In this hands-on lab, you will build a data application that leverages Economical Data Atlas published by Knoema on the Snowflake Marketplace.

You will process data with Snowpark, develop a simple ML model and create a Python User Defined Function (UDF) in Snowflake, then visualize the data with Streamlit.

Key Features & Technology

Prerequisites

What You'll Learn:

What You'll Build

  1. Install conda to manage a separate environment by running pip install conda. NOTE: The other option is to use Miniconda
  2. Open the terminal or command prompt
  3. Create environment by running conda create --name snowpark python=3.8 -c snowflake
  4. Activate conda environment by running conda activate snowpark
  5. Install pandas by running conda install pandas
  6. Install Streamlit by running pip install streamlit or pip3 install streamlit
  7. Install scikit-learn by running pip install -U scikit-learn
  8. Install Snowpark for Python by running conda install snowflake-snowpark-python
  9. Create folder, e.g. "Summit HOL PCE" and download/save the Lab files in that folder.
    1. Link to required files: https://drive.google.com/drive/folders/1CN6Ljj59XWv2B3Epqxk4DtfDmCH1co_Q?usp=sharing

Working with the Snowflake Marketplace

Snowflake's Marketplace provides visibility to a wide variety of datasets from third party data stewards which broaden access to data points used to transform business processes. The Marketplace also removes the need to integrate and model data by providing secure access to data sets fully maintained by the data provider.

Before we begin to review working with Marketplace data sets, verify you have installed a trial version of Snowflake. If not, click Install Snowflake Trial.

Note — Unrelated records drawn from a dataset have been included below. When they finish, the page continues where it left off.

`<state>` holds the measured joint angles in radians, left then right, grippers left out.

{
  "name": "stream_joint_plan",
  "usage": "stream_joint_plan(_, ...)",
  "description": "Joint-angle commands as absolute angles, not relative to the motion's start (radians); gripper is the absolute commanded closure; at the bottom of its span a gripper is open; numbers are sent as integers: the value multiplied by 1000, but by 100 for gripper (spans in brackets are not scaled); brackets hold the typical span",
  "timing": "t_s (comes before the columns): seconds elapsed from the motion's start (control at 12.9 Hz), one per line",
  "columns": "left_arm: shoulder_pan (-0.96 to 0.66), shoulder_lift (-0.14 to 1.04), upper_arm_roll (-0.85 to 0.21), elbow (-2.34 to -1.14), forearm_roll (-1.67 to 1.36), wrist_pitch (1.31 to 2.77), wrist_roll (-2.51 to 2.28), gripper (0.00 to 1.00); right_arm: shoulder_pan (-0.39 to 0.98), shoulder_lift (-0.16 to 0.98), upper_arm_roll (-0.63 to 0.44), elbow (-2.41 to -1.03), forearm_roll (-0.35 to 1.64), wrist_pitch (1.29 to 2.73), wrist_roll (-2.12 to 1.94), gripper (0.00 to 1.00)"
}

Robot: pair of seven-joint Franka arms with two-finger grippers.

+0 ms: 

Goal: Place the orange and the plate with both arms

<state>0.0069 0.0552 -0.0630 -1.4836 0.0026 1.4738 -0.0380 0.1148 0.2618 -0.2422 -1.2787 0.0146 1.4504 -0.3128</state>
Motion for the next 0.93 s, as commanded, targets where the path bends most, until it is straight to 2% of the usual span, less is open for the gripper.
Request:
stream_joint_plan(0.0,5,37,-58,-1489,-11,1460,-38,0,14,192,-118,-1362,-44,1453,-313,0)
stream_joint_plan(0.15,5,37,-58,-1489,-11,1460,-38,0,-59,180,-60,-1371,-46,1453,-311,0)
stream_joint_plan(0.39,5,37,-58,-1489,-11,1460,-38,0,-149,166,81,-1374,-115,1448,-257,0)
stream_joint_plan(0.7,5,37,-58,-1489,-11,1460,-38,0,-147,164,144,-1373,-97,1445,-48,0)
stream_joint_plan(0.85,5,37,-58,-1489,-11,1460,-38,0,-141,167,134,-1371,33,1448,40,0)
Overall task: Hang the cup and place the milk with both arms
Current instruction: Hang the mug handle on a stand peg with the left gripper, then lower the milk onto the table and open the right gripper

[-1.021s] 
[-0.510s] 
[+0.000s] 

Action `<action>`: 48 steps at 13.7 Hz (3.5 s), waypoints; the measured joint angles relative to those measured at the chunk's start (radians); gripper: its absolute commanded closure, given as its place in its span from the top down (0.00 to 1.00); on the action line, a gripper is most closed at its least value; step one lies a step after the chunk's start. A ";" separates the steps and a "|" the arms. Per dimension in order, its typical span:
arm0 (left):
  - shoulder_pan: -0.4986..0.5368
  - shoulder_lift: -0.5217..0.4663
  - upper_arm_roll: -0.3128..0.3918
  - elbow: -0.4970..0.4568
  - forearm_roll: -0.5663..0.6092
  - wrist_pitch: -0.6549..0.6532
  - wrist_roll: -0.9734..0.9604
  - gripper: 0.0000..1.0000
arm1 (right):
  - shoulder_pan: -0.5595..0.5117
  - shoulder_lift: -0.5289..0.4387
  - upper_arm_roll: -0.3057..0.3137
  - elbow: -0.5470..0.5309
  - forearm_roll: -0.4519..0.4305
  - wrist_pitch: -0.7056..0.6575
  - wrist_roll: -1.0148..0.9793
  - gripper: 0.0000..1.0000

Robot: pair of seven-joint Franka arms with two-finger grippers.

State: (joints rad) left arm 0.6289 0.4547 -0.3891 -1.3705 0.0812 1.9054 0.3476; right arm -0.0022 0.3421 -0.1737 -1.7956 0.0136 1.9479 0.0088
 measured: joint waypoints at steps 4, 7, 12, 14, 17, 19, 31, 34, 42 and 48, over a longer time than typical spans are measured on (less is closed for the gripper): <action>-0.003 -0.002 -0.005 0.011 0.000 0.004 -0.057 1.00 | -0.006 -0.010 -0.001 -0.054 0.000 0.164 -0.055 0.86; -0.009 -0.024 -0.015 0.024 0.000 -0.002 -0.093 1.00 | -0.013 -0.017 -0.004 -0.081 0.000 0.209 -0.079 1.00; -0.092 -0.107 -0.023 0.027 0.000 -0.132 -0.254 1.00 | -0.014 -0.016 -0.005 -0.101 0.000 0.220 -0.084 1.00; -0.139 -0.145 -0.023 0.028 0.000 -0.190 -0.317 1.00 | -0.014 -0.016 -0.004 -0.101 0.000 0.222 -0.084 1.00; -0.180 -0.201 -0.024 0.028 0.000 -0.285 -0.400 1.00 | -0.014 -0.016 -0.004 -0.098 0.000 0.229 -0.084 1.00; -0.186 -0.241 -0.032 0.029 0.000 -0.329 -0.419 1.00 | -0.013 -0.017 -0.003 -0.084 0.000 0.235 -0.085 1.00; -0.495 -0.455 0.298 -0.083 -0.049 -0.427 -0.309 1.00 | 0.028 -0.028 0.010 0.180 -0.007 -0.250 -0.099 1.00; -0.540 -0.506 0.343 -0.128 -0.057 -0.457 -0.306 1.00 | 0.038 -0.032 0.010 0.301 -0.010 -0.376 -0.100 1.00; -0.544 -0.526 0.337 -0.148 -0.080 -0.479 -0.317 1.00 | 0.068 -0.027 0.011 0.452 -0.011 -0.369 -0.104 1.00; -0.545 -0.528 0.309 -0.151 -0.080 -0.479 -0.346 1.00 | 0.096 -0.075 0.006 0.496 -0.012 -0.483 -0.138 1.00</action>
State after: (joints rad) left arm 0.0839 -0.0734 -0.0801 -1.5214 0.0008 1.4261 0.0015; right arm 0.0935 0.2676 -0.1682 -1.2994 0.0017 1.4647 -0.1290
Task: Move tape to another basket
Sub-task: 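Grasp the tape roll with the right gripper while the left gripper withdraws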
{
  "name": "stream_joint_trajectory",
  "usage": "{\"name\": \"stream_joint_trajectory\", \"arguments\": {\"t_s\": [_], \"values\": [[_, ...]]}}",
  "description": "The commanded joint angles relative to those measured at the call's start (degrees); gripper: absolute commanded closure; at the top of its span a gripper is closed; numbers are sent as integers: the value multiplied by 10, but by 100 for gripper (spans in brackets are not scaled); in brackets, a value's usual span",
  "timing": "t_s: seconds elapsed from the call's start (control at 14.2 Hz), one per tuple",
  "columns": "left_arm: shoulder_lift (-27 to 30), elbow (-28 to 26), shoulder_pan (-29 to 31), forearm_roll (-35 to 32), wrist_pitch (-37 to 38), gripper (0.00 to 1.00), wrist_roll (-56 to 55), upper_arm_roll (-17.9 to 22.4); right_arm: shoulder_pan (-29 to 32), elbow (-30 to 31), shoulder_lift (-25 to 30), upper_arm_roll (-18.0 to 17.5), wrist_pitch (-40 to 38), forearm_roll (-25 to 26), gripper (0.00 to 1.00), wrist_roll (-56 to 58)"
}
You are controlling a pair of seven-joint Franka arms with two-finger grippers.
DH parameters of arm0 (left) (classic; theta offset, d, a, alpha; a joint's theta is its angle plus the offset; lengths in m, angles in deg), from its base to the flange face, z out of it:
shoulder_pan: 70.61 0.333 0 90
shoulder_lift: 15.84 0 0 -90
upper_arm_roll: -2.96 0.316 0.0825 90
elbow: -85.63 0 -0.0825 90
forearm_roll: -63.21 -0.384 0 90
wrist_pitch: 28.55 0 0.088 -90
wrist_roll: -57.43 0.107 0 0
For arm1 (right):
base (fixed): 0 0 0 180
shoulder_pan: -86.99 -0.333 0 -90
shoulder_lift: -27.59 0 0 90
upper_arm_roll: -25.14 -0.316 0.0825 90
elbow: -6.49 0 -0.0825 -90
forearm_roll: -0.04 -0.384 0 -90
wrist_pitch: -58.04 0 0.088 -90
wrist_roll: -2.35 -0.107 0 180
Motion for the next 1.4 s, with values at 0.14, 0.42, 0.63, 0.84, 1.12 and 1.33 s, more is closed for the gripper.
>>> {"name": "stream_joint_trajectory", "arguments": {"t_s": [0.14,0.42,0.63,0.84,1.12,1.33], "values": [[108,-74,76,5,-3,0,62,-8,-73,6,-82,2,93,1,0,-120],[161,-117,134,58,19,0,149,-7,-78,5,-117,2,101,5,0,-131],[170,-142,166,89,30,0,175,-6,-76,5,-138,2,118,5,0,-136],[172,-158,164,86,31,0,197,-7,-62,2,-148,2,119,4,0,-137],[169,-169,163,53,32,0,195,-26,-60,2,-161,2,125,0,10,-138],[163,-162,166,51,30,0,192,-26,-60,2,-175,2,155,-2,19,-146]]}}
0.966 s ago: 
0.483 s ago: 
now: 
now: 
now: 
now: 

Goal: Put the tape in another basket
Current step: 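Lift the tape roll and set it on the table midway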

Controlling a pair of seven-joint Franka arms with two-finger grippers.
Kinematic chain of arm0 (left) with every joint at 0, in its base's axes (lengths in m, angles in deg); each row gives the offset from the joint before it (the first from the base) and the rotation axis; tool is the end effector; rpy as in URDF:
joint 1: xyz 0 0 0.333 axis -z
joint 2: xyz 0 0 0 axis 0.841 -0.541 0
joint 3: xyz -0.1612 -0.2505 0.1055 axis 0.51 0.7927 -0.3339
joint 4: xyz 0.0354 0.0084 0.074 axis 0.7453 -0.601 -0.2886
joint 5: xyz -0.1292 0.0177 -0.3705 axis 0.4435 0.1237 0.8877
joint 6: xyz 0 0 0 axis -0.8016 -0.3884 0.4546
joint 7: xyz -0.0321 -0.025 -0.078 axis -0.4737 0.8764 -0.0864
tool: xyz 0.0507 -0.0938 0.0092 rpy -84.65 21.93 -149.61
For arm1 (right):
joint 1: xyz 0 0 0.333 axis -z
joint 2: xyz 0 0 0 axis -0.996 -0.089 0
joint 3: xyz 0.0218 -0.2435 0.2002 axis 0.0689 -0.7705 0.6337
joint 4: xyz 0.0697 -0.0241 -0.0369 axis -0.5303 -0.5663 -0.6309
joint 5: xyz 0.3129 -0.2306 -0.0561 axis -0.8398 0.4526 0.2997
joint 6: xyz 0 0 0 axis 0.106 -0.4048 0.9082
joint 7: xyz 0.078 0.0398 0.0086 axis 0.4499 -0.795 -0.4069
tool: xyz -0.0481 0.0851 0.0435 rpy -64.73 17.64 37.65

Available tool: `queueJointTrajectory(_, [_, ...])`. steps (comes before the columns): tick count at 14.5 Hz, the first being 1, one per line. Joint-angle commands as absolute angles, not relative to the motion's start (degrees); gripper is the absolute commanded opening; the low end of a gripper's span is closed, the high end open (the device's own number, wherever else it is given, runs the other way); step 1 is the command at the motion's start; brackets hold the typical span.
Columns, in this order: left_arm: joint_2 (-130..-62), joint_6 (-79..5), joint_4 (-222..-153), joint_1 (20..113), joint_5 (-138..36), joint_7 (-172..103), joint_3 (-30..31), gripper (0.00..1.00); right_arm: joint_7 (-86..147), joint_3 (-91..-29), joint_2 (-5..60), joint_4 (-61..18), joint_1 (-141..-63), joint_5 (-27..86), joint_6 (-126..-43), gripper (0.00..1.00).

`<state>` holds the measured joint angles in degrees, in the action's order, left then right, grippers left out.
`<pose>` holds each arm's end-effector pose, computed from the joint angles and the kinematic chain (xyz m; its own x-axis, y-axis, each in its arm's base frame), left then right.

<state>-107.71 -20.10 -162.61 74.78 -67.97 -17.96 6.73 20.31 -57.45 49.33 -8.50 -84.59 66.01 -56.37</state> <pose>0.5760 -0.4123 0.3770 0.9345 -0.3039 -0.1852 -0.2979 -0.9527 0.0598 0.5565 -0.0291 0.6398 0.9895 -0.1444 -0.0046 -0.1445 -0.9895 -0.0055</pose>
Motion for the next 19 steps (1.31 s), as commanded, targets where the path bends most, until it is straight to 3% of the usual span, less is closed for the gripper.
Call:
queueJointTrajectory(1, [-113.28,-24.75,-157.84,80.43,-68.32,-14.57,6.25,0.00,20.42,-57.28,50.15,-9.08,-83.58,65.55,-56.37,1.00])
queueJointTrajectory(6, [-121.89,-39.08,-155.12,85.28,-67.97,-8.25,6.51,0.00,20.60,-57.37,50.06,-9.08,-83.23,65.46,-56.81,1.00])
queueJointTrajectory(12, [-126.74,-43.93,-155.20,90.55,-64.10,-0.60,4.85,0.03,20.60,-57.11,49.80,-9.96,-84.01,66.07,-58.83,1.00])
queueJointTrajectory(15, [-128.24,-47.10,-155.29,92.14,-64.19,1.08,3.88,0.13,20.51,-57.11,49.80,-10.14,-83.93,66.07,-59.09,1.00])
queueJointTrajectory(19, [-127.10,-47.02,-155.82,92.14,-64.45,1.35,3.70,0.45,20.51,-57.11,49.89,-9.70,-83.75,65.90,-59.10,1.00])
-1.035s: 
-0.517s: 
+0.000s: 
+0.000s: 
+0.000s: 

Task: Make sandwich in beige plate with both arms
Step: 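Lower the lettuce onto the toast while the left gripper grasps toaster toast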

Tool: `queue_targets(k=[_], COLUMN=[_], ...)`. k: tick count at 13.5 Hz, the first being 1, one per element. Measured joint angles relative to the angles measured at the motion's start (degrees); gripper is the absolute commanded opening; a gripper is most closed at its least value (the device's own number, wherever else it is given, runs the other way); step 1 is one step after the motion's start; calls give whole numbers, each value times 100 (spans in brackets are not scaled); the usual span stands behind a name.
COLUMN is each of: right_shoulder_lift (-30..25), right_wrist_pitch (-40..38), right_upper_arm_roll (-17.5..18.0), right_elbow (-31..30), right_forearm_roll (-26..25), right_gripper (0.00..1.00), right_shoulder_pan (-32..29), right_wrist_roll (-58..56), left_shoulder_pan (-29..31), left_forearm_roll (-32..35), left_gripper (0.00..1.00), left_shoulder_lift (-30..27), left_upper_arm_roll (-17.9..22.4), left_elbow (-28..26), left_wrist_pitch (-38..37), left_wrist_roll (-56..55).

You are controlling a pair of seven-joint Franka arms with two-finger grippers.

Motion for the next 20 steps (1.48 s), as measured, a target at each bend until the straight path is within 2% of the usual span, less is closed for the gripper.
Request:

Now that you have a working trial account, and you are logged into the Snowflake Console, follow the following steps.

alt_text

alt_text

alt_text

Create a new database

Now that we have created a database with the Economy Data Atlas, we need to create a database for our application that will store the User Defined Function.

Select "Worksheets" from the Home menu of Snowflake. Create a new worksheet by selecting the

alt_text button.

In the worksheet copy the following script:

-- First create database using the Knoema Economical Data Atlas
-- Go to Marketplace to get database

-- Setup database, need to be logged in as accountadmin role */
--Set role and warehouse (compute)
USE ROLE accountadmin;
USE WAREHOUSE compute_wh;

--Create database and stage for the Snowpark Python UDF
CREATE DATABASE IF NOT EXISTS summit_hol;
CREATE STAGE IF NOT EXISTS udf_stage;

--Test the data
-- What's the size?
SELECT COUNT(*) FROM ECONOMY_DATA_ATLAS.ECONOMY.BEANIPA;

-- What is the US inflation over time?
SELECT * FROM ECONOMY_DATA_ATLAS.ECONOMY.BEANIPA
   WHERE "Table Name" = 'Price Indexes For Personal Consumption Expenditures By Major Type Of Product'
     AND "Indicator Name" = 'Personal consumption expenditures (PCE)'
     AND "Frequency" = 'A'
ORDER BY "Date"
;

-- Now create UDF in VS Code / Notebook
-- Once we created the UDF with the Python Notebook we can test the UDF
SELECT predict_pce_udf(2021);

Now that we have a database that we can use for the Application, we want to explore the data and create a ML model in a User Defined Function (UDF) that can be used by our application.

Open VS code and open the folder with the Python scripts that we created earlier.

You can open the Python notebook (my_snowpark_pce.ipynb) and Streamlit application script (my_snowpark_streamlit_app_pce.py). We will be walking through the sections of the code.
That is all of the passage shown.